- _Instructions for the task_: Scan the data for lines with "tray" and report the count by itself.

───── Data segment

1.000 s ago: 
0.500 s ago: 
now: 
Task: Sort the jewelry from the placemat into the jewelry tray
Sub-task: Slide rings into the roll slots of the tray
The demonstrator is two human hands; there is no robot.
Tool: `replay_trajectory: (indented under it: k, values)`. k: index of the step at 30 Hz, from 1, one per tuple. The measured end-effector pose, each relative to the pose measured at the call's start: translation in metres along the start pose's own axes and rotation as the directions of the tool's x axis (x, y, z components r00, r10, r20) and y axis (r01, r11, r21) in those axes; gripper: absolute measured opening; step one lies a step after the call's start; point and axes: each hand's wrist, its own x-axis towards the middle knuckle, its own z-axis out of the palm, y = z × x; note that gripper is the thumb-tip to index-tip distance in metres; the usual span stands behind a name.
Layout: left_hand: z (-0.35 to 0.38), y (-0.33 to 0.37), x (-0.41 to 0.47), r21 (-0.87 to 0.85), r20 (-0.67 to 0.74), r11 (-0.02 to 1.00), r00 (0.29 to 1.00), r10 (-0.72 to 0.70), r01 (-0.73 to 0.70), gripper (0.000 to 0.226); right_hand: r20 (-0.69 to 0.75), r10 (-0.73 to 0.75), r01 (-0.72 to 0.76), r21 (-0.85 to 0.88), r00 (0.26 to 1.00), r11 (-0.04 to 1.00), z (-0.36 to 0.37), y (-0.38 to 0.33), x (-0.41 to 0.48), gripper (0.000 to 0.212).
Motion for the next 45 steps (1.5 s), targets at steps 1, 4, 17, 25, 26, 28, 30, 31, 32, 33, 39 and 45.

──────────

- _Finished exercise_: 2